──────── Data shown
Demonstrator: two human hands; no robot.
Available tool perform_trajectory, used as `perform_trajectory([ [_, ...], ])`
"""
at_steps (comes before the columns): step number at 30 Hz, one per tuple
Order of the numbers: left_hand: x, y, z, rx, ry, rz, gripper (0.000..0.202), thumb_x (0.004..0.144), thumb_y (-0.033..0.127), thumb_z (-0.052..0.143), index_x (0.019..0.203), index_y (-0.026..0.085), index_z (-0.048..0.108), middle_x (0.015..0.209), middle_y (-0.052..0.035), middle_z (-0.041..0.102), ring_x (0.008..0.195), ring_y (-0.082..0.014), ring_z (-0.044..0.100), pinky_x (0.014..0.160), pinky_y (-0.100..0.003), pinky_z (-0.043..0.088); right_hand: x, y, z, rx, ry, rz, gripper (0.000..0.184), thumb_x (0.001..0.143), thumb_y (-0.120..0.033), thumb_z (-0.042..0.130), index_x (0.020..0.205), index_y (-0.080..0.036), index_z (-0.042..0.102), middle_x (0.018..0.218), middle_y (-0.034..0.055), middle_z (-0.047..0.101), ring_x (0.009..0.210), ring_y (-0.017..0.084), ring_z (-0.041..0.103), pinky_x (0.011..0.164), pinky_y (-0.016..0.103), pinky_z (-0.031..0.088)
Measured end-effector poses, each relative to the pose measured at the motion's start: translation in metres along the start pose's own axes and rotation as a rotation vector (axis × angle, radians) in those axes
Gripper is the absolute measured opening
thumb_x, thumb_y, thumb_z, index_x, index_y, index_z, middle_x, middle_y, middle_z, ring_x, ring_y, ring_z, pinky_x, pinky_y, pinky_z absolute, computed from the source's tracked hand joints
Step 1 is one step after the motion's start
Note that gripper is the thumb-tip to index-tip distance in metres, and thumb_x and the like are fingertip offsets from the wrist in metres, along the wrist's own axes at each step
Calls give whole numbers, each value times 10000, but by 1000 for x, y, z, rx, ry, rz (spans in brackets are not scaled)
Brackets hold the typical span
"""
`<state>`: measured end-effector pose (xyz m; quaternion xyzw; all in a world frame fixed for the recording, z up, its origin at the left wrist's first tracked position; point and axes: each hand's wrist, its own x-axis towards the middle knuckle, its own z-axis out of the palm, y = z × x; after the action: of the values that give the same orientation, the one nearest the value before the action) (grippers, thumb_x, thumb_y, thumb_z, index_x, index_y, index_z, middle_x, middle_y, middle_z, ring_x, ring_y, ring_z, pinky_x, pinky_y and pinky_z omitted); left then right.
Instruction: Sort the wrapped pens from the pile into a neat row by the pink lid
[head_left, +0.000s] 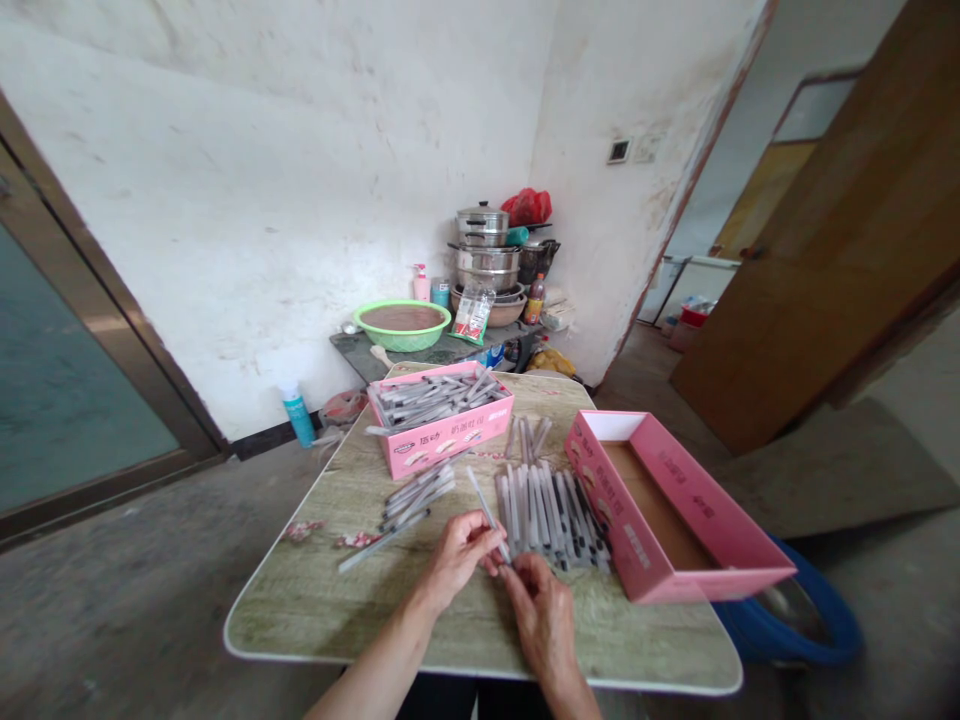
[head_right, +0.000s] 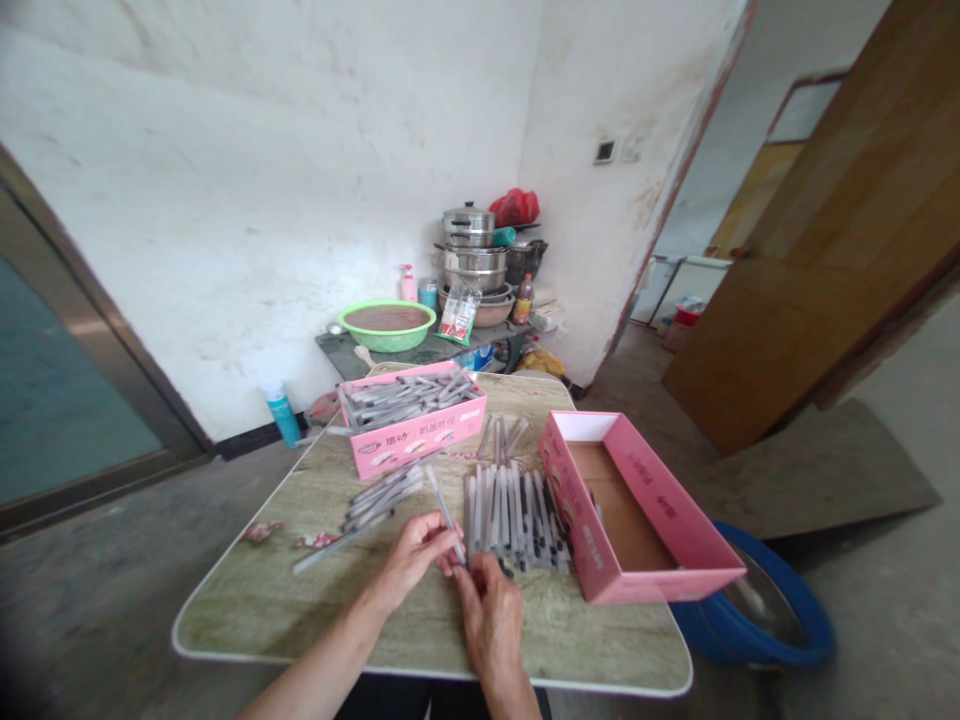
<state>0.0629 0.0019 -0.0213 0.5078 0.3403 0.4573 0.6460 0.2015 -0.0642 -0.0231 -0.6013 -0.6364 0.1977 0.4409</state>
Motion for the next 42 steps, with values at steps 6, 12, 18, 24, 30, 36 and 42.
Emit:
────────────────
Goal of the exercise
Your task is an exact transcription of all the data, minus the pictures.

Answer
Demonstrator: two human hands; no robot.
Available tool perform_trajectory, used as `perform_trajectory([ [_, ...], ])`
"""
at_steps (comes before the columns): step number at 30 Hz, one per tuple
Order of the numbers: left_hand: x, y, z, rx, ry, rz, gripper (0.000..0.202), thumb_x (0.004..0.144), thumb_y (-0.033..0.127), thumb_z (-0.052..0.143), index_x (0.019..0.203), index_y (-0.026..0.085), index_z (-0.048..0.108), middle_x (0.015..0.209), middle_y (-0.052..0.035), middle_z (-0.041..0.102), ring_x (0.008..0.195), ring_y (-0.082..0.014), ring_z (-0.044..0.100), pinky_x (0.014..0.160), pinky_y (-0.100..0.003), pinky_z (-0.043..0.088); right_hand: x, y, z, rx, ry, rz, gripper (0.000..0.184), thumb_x (0.001..0.143), thumb_y (-0.120..0.033), thumb_z (-0.042..0.130), index_x (0.020..0.205), index_y (-0.080..0.036), index_z (-0.042..0.102), middle_x (0.018..0.218), middle_y (-0.034..0.055), middle_z (-0.047..0.101), ring_x (0.009..0.210), ring_y (-0.017..0.084), ring_z (-0.041..0.103), pinky_x (0.011..0.164), pinky_y (-0.016..0.103), pinky_z (-0.031..0.088)
Measured end-effector poses, each relative to the pose measured at the motion's start: translation in metres along the start pose's own axes and rotation as a rotation vector (axis × angle, radians) in those axes
Gripper is the absolute measured opening
thumb_x, thumb_y, thumb_z, index_x, index_y, index_z, middle_x, middle_y, middle_z, ring_x, ring_y, ring_z, pinky_x, pinky_y, pinky_z absolute, computed from the source's tracked hand joints
Step 1 is one step after the motion's start
Note that gripper is the thumb-tip to index-tip distance in metres, and thumb_x and the like are fingertip offsets from the wrist in metres, along the wrist's own axes at each step
Calls give whole numbers, each value times 10000, but by 1000 for x, y, z, rx, ry, rz (spans in brackets are not scaled)
Brackets hold the typical span
"""
`<state>`: measured end-effector pose (xyz m; quaternion xyzw; all in a world frame fixed for the recording, z up, its origin at the left wrist's first tracked position; point and axes: each hand's wrist, its own x-axis towards the middle knuckle, its own z-axis out of the palm, y = z × x; after the action: of the values that give the same orientation, the one nearest the value before the action) (grippers, thumb_x, thumb_y, thumb_z, index_x, index_y, index_z, middle_x, middle_y, middle_z, ring_x, ring_y, ring_z, pinky_x, pinky_y and pinky_z omitted); left then right.
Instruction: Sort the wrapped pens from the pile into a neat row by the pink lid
[head_left, +0.000s] 
[head_right, +0.000s] 
<state>0.0629 0.0019 -0.0213 0.5078 0.3403 0.4573 0.6460 0.2015 -0.0642 -0.0231 -0.6013 -0.6364 0.1977 0.4409</state>
Motion for the next 42 steps, with values at steps 6, 12, 18, 24, 30, 36 and 42.
Emit:

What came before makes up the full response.